Below are several entries. Transcribe exactly those lines that fall from the one with "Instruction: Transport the" through the one with "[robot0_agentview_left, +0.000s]", end lines included.

*** Provided information

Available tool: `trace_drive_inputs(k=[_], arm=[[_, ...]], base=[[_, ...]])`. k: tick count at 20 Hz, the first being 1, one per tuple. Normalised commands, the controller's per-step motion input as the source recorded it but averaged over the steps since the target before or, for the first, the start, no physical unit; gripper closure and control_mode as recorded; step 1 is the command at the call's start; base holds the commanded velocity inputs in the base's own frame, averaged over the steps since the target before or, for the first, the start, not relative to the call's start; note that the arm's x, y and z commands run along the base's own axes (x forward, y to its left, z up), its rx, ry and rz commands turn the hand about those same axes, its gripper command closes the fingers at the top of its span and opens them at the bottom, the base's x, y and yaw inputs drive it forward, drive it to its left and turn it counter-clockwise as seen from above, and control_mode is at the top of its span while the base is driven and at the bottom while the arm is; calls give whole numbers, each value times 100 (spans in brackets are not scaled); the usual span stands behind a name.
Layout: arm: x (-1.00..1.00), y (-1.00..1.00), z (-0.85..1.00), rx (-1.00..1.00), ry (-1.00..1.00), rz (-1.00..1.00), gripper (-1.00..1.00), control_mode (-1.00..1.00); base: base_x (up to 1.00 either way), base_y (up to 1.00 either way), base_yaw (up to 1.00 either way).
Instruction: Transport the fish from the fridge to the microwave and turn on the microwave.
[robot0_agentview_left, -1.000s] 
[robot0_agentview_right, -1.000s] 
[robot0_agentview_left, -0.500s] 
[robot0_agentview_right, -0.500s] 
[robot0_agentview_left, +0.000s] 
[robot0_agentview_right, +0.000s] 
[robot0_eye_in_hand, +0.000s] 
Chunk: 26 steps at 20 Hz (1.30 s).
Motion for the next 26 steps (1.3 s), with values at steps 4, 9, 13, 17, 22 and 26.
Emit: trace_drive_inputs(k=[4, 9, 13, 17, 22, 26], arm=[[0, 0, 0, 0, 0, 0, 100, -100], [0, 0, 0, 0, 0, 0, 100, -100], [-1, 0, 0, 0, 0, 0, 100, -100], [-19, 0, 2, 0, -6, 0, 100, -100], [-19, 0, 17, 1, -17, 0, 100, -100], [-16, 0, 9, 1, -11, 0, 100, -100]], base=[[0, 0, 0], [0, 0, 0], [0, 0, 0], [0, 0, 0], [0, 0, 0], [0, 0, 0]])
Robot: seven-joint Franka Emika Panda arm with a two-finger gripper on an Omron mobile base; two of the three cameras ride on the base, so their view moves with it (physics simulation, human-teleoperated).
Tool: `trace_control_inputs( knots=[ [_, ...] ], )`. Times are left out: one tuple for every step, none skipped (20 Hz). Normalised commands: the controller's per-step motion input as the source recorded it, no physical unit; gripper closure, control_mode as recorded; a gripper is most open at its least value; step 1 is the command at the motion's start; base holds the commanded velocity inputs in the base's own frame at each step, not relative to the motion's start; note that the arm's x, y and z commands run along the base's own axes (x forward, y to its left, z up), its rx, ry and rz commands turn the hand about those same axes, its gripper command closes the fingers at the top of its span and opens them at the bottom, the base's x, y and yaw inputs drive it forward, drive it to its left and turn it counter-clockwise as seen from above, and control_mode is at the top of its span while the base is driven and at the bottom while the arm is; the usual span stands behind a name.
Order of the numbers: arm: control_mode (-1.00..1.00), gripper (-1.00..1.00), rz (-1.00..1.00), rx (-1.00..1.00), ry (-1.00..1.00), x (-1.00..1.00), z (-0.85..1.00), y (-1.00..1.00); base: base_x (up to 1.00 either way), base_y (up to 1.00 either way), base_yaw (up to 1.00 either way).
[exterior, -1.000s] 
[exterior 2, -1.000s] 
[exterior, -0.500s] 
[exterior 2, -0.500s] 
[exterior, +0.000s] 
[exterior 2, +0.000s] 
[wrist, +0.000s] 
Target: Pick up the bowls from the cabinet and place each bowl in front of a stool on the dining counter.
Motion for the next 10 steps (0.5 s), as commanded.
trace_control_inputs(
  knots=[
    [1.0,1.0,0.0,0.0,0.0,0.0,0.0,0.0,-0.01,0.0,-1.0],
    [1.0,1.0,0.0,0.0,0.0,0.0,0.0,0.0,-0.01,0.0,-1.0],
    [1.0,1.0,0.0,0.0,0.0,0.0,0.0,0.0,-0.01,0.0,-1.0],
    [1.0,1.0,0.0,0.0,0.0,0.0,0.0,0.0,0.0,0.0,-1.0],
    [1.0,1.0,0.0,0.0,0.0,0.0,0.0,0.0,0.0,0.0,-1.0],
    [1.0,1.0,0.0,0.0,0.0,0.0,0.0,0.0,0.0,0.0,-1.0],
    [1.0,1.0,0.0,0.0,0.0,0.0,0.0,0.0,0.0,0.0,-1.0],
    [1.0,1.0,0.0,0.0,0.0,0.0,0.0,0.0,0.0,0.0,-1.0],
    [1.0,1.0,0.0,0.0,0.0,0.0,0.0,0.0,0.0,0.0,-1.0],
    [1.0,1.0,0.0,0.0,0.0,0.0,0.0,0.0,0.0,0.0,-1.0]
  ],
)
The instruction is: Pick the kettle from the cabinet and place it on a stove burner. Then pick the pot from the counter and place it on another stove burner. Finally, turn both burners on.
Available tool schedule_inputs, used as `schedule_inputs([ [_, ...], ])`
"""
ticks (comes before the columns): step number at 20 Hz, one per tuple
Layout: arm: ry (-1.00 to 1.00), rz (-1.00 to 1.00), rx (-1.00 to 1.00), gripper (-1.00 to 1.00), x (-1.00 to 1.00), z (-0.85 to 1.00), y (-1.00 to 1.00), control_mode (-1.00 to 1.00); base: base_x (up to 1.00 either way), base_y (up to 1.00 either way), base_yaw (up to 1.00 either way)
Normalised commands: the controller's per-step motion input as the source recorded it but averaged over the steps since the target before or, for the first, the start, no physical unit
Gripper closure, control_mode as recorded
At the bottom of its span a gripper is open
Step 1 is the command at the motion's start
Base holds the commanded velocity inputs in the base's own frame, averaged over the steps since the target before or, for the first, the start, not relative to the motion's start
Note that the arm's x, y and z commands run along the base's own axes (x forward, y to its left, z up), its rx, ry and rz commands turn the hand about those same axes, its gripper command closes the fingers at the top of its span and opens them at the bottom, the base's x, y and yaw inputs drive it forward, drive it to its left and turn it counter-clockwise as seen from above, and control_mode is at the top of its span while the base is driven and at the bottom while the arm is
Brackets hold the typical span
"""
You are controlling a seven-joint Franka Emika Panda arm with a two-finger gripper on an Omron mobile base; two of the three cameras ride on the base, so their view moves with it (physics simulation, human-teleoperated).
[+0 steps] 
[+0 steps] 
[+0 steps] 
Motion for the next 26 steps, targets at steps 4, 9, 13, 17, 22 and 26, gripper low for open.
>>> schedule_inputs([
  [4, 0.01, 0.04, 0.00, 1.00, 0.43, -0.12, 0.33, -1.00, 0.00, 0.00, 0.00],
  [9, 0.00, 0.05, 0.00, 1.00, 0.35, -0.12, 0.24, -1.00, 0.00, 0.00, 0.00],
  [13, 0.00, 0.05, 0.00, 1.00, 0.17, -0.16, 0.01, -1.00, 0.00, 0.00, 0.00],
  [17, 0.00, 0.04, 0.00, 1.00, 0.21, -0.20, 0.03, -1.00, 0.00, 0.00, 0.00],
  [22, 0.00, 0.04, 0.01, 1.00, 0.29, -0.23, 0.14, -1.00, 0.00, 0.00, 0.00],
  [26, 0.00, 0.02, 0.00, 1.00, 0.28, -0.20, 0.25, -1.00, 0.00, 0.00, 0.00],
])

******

▸ Your response:
Instruction: Transport the fish from the fridge to the microwave and turn on the microwave.
[robot0_agentview_left, -1.000s] 
[robot0_agentview_right, -1.000s] 
[robot0_agentview_left, -0.500s] 
[robot0_agentview_right, -0.500s] 
[robot0_agentview_left, +0.000s] 

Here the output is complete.